(From update of attachment 416840)
>diff --git a/browser/components/safebrowsing/content/blockedSite.xhtml b/browser/components/safebrowsing/content/blockedSite.xhtml
>       function getURL()
>       {
>         var url = document.documentURI;
>-        var index = url.search(/u\=/);
>+        var match = url.match(/&u=([^&]+)&/);
> 
>-        // index == -1 if not found; if so, return an empty string
>+        // match == null if not found; if so, return an empty string
>         // instead of what would turn out to be portions of the URI
>-        if (index == -1)
>+        if (!match)
>           return "";
> 
>-        return decodeURIComponent(url.slice(index + 2));
>+        var url = decodeURIComponent(match[1]);

no need to redeclare url.  Though, I'd make this into an nsIURI and use schemeIs, rather than rely on decodeURIComponent to be what we want.

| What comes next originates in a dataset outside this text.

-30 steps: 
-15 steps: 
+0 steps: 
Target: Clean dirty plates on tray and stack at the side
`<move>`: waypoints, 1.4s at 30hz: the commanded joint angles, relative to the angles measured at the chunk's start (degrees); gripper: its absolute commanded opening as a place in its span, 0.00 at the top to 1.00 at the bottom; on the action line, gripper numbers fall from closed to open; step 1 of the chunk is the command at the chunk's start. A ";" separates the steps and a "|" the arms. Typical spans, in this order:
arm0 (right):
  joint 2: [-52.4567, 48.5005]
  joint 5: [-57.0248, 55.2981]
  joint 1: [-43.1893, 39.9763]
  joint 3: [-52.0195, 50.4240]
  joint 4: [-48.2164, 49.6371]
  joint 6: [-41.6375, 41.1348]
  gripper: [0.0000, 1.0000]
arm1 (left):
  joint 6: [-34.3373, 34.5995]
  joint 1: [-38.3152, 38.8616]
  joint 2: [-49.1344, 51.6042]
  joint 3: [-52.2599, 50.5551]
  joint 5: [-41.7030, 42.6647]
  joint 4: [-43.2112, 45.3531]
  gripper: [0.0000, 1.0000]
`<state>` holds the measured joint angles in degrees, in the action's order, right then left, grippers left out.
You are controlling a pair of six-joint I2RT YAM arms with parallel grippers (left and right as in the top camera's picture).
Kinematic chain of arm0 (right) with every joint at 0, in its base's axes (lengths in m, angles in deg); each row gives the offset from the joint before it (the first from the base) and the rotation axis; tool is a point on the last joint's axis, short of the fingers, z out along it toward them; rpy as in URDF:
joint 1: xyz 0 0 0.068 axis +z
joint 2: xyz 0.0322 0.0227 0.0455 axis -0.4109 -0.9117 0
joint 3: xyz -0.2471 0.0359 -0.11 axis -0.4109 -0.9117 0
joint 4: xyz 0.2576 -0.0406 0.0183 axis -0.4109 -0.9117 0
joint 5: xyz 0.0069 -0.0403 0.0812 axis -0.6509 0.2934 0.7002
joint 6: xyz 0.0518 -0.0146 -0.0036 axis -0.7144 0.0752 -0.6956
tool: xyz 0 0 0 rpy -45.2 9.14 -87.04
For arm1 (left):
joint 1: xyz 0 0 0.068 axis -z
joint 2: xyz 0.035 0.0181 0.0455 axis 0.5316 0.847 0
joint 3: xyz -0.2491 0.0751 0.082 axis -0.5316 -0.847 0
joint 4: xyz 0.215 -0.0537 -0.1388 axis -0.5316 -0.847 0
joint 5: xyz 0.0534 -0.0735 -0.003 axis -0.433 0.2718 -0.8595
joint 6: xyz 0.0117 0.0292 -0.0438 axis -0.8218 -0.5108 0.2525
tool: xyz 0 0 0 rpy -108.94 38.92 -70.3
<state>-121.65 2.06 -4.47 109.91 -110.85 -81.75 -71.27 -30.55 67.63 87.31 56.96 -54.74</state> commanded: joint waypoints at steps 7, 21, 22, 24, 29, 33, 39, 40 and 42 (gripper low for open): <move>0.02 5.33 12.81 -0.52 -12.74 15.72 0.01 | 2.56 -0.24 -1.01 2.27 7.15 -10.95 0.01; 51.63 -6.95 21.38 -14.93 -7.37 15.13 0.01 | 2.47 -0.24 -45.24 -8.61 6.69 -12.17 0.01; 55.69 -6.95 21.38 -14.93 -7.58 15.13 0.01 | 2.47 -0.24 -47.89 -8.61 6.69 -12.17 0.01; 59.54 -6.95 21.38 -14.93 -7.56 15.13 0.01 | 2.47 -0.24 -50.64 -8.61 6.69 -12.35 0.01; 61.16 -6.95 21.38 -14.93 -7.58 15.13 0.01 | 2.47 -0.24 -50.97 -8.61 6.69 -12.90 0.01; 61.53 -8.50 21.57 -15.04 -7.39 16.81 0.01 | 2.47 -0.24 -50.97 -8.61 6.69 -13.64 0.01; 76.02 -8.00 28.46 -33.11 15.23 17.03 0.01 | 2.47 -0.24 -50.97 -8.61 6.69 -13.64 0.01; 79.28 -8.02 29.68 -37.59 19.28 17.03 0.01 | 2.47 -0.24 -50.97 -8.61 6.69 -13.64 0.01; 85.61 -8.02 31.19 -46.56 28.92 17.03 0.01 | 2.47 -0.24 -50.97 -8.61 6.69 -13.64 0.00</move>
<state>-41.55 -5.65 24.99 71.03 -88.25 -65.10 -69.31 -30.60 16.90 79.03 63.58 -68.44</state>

>diff --git a/toolkit/components/viewsource/content/viewSource.js b/toolkit/components/viewsource/content/viewSource.js

>+function onCommandContent(event) {
>+  // Don't trust synthetic events
>+  if (!event.isTrusted)
>+    return;
>+
>+  var ot = event.originalTarget;

s/ot/target/ for readability in context.

>+  if (/^about:blocked/.test(errorDoc.documentURI)) {
>+    // The event came from a button on a malware/phishing block page
>+    // First check whether it's malware or phishing, so that we can
>+    // use the right strings/links
>+    var isMalware = /e=malwareBlocked/.test(errorDoc.documentURI);
>+    
>+    if (ot == errorDoc.getElementById('getMeOutButton')) {
>+      // Instead of loading some safe page, just close the window
>+      window.close();
>+    } else if (ot == errorDoc.getElementById('reportButton')) {
>+      // This is the "Why is this site blocked" button.  For malware,
>+      // we can fetch a site-specific report, for phishing, we redirect
>+      // to the generic page describing phishing protection.
>+
>+      if (isMalware) {
>+        // Get the stop badware "why is this blocked" report url,
>+        // append the current url, and go there.
>+        try {
>+          let reportURL = formatter.formatURLPref("browser.safebrowsing.malware.reportURL", true);
>+          reportURL += errorDoc.location.href.slice(12);
>+          openURL(reportURL);
>+        } catch (e) {
>+          Components.utils.reportError("Couldn't get malware report URL: " + e);
>+        }
>+      } else { // It's a phishing site, not malware
>+        try {
>+          var infoURL = formatter.formatURLPref("browser.safebrowsing.warning.infoURL", true);
>+          openURL(infoURL);
>+        } catch (e) {
>+          Components.utils.reportError("Couldn't get phishing info URL: " + e);
>+        }
>+      }
>+    } else if (ot == errorDoc.getElementById('ignoreWarningButton')) {
>+      // Allow users to override and continue through to the site,
>+      // but add a notify bar as a reminder, so that they don't lose
>+      // track after, e.g., tab switching.
>+      gBrowser.loadURIWithFlags(content.location.href,
>+                                Ci.nsIWebNavigation.LOAD_FLAGS_BYPASS_CLASSIFIER,
>+                                null, null, null);

style bitching: I know that this file uses the "} else {" style more often, but we've been trying to get away from that, so please don't tilt the balance that way. :)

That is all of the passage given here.